Supplied records Start Marker

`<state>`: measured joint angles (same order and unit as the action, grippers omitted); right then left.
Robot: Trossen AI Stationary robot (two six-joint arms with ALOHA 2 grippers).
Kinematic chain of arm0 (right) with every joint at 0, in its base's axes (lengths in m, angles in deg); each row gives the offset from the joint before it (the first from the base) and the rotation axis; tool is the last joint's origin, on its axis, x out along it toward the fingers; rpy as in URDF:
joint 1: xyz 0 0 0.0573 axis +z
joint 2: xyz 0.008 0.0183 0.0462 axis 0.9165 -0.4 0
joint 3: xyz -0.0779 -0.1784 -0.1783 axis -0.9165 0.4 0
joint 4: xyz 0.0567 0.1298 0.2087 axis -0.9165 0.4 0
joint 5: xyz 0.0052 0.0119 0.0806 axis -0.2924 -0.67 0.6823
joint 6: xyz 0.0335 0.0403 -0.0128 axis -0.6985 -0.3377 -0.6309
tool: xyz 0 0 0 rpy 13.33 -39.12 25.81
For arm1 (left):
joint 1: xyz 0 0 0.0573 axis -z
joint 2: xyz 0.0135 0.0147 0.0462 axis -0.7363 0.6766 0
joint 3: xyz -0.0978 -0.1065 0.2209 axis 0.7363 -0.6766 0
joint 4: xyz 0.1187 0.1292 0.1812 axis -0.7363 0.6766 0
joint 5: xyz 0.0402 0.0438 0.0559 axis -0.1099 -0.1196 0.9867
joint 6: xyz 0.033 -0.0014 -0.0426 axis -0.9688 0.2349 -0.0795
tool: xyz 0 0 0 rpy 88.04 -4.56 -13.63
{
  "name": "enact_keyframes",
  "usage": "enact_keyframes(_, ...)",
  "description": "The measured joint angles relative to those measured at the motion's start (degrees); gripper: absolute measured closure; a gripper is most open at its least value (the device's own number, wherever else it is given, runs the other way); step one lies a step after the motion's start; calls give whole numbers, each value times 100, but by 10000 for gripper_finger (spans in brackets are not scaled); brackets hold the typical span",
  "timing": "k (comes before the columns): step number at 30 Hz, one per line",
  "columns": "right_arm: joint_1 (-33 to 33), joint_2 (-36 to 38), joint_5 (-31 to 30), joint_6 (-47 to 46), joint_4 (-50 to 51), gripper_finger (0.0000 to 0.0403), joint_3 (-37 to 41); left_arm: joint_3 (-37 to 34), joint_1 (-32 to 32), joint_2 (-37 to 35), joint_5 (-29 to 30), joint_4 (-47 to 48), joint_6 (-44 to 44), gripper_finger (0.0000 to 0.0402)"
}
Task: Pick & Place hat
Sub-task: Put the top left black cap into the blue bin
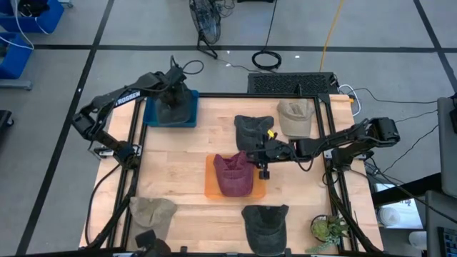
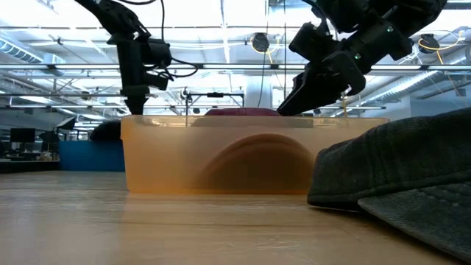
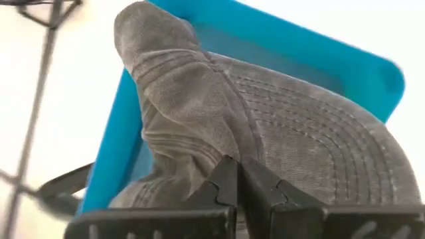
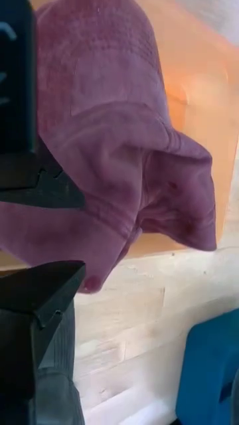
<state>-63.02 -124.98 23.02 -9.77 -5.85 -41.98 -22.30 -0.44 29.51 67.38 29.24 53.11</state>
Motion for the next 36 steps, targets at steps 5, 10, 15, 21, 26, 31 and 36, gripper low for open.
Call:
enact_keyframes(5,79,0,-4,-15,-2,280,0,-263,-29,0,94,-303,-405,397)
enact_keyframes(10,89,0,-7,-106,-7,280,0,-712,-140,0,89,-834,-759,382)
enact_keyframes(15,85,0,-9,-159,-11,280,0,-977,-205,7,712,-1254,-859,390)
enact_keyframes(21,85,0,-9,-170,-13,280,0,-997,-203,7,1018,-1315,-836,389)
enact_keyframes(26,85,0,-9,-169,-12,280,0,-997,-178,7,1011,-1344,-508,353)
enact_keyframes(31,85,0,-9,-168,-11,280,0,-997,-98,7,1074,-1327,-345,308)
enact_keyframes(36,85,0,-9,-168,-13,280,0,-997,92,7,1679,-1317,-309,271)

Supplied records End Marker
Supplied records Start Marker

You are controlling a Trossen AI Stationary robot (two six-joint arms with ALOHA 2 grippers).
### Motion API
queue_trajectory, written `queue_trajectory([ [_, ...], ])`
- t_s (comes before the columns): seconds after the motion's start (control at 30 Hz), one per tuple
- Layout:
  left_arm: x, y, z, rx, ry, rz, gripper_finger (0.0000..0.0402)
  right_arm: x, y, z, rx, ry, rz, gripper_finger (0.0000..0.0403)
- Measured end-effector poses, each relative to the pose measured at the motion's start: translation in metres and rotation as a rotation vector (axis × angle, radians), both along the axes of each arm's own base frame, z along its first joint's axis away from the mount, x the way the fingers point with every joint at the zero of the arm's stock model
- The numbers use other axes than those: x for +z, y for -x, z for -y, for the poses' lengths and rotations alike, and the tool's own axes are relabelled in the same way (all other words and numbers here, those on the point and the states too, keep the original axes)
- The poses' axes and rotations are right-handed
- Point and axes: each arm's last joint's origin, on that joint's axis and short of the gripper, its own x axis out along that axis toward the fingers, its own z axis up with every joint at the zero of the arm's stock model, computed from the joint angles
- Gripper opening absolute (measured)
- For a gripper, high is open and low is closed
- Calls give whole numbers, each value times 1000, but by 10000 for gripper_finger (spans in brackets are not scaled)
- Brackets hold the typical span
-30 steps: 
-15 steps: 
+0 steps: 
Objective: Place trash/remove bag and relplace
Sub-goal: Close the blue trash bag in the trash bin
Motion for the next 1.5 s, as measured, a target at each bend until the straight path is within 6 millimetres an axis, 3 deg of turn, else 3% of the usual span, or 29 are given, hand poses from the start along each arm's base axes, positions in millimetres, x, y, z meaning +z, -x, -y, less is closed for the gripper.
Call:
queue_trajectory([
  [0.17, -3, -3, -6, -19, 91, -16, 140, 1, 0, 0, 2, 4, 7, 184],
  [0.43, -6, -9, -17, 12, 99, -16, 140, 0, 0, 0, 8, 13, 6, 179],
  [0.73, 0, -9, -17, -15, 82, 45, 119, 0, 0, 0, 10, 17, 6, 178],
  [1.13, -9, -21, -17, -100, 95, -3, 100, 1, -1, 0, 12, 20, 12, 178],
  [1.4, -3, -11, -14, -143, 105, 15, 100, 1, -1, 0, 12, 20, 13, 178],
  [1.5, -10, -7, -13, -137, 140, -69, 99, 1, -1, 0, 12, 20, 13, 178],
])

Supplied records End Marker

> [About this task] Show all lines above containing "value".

> [Answer below]
  "description": "The measured joint angles relative to those measured at the motion's start (degrees); gripper: absolute measured closure; a gripper is most open at its least value (the device's own number, wherever else it is given, runs the other way); step one lies a step after the motion's start; calls give whole numbers, each value times 100, but by 10000 for gripper_finger (spans in brackets are not scaled); brackets hold the typical span",
- Calls give whole numbers, each value times 1000, but by 10000 for gripper_finger (spans in brackets are not scaled)

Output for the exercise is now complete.